Work With Large Monorepos With Sparse Checkout Support in Databricks Repos

Published: January 26, 2023

For your data-centered workloads, Databricks offers the best-in-class development experience and gives you the tools you need to adhere to code development best practices. Utilizing Git for version control, collaboration, and CI/CD is one such best practice. Customers can work with their Git repositories in Databricks via the 'Repos' feature which provides a visual Git client that supports common Git operations such as cloning, committing and pushing, pulling, branch management, visual comparison of diffs and more.

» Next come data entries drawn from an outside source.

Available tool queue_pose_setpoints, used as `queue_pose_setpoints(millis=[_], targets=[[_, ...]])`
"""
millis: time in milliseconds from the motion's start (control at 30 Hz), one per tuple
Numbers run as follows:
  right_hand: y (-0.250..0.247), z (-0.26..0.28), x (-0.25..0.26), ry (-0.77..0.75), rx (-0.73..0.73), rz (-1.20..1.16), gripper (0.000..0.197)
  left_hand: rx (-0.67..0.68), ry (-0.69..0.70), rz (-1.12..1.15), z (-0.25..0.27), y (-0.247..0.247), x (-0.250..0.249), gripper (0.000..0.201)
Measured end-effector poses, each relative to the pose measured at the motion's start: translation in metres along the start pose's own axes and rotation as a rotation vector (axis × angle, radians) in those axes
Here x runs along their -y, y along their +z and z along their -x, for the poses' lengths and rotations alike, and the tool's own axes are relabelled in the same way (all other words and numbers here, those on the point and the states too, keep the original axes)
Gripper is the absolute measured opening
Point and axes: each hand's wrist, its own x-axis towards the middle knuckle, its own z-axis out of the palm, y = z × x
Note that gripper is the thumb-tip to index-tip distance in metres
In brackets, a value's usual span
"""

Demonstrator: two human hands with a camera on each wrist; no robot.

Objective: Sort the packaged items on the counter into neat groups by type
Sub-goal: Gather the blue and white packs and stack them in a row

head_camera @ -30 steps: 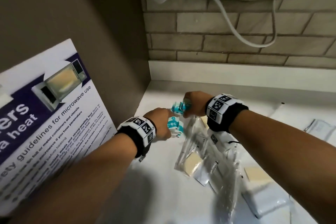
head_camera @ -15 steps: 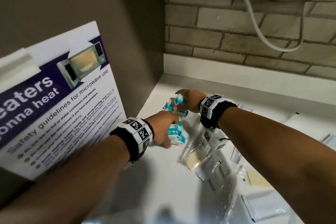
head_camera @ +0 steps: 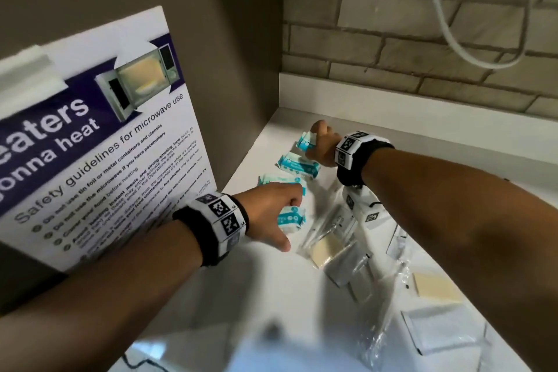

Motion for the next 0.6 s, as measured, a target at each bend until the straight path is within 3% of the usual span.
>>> queue_pose_setpoints(millis=[100, 267, 433, 600], targets=[[0.009, -0.006, -0.001, -0.031, 0.036, 0.077, 0.058, 0.087, 0.061, -0.048, 0.005, 0.011, -0.002, 0.06], [0.012, -0.01, -0.005, -0.096, 0.109, 0.272, 0.052, 0.016, 0.102, -0.138, 0.006, 0.016, 0.007, 0.073], [0.01, -0.005, -0.006, -0.206, 0.135, 0.36, 0.04, -0.023, 0.024, -0.164, -0.002, 0.011, 0.015, 0.088], [0.003, 0.007, -0.004, -0.328, 0.145, 0.27, 0.033, -0.005, -0.061, 0.013, -0.004, -0.001, 0.022, 0.079]])
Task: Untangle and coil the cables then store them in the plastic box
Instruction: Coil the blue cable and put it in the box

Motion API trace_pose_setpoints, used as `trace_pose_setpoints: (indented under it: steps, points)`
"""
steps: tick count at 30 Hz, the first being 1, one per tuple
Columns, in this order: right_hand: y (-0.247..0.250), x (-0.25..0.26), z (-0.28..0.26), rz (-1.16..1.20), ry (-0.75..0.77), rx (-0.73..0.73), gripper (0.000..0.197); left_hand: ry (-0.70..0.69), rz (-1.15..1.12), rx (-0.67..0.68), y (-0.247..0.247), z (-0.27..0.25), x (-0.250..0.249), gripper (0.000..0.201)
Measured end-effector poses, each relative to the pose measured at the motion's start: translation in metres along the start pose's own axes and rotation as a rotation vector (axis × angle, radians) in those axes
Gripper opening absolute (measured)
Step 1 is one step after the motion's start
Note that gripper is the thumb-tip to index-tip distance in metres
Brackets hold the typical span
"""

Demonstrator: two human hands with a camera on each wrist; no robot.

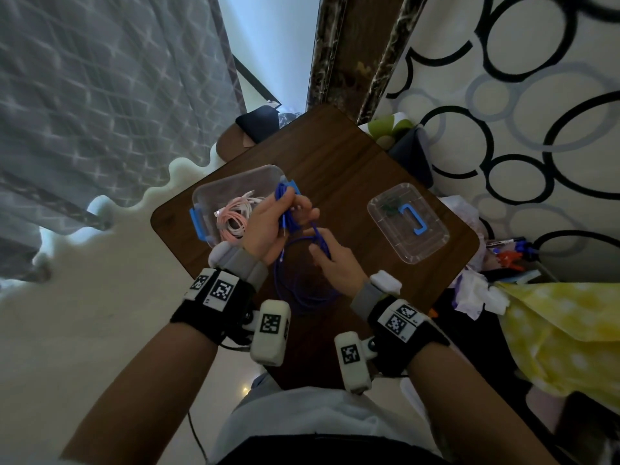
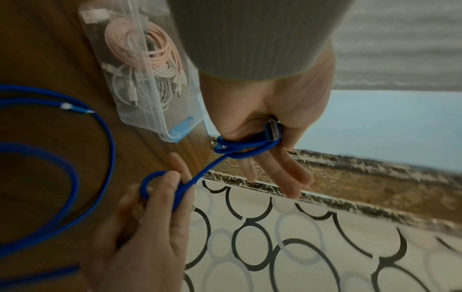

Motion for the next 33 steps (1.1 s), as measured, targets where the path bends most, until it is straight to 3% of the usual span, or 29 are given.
trace_pose_setpoints:
  steps: [3,8,11,15,17,19,21,23,25,29,31,33]
  points:
    - [0.0,-0.001,0.004,-0.13,0.015,0.142,0.024,-0.078,0.171,0.034,-0.001,0.001,0.0,0.019]
    - [0.004,0.008,0.005,0.018,-0.038,0.336,0.01,-0.287,0.972,0.102,0.001,0.003,0.011,0.015]
    - [0.01,0.01,0.007,0.008,-0.024,0.309,0.011,-0.234,1.503,0.146,0.009,0.012,0.016,0.02]
    - [0.019,0.014,0.008,-0.068,0.046,0.242,0.028,-0.097,1.86,0.165,0.018,0.014,0.019,0.027]
    - [0.019,0.02,0.009,-0.087,0.091,0.263,0.037,-0.077,1.936,0.169,0.022,0.014,0.019,0.025]
    - [0.015,0.022,0.012,-0.105,0.111,0.29,0.031,-0.014,1.914,0.186,0.027,0.013,0.018,0.025]
    - [0.014,0.022,0.014,-0.077,0.12,0.234,0.022,0.116,1.65,0.186,0.031,0.012,0.019,0.028]
    - [0.015,0.019,0.013,0.057,0.074,0.134,0.038,0.264,1.207,0.192,0.026,0.004,0.02,0.024]
    - [0.016,0.017,0.011,0.19,-0.028,0.043,0.045,0.268,0.994,0.238,0.017,-0.002,0.02,0.022]
    - [0.009,0.01,0.011,0.255,-0.248,0.025,0.045,0.116,1.151,0.121,0.026,0.003,0.021,0.022]
    - [0.009,0.008,0.011,0.154,-0.205,0.039,0.031,0.016,1.347,0.009,0.037,0.009,0.019,0.023]
    - [0.017,0.013,0.006,0.081,-0.054,-0.024,0.019,-0.038,1.517,-0.044,0.045,0.013,0.018,0.026]
Point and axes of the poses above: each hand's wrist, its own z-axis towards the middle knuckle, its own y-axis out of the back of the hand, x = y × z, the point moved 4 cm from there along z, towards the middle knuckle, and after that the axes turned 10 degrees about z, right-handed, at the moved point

Clone only the content you need

Today, we are happy to share that Databricks Repos now supports Sparse Checkout, a client-side setting that allows you to clone and work with only a subset of your repositories' directories in Databricks. This is especially useful when working with monorepos. A monrepo is a single repository that holds all your organization's code and can contain many logically independent projects managed by different teams. Monorepos can often get pretty large and beyond the size of Databricks Repos supported limits.

Getting started

Using Sparse Checkout is simple:

First, you will need to add your Git provider personal access token (PAT) token to Databricks which can be done in the UI via Settings > User Settings > Git Integration or programmatically via the Databricks Git credentials API
Next, create a Repo, and check the 'Sparse checkout mode' under Advanced settings

Sparse checkout mode

Specify the pattern you want to include in the clone

To illustrate Sparse Checkout, consider this sample repository with following directory structure

Now say you want to only clone a subset of this repository in Databricks, say the following folders 'notebooks/data_prep', 'utils' and 'tests'. To do so, you can specify these patterns separated by newline when creating the Repo.

Repository in Databricks

This will result in inclusion of the directories and files in the clone, as shown in image below. Files in the repo root and contents in 'tests' and 'utils' folders are included. Since we specified 'notebooks/data_prep' in the pattern above only this folder is included; 'notebooks/scoring' is not cloned. Databricks Repos supports 'Cone Patterns' for defining sparse checkout patterns. See more examples in our documentation. For more details about the cone pattern see Git's documentation or this GitHub blog

repo root

You can also perform the above steps via Repos API. For example, to create a Repo with the above Sparse Checkout pattern you make the following API call:

POST /api/2.0/repos

Edit code and perform Git operations

You can now edit existing files, commit and push them, and perform other Git operations from the Repos interface. When creating new folders of files you should make sure they are included in the cone pattern you had specified for that repo.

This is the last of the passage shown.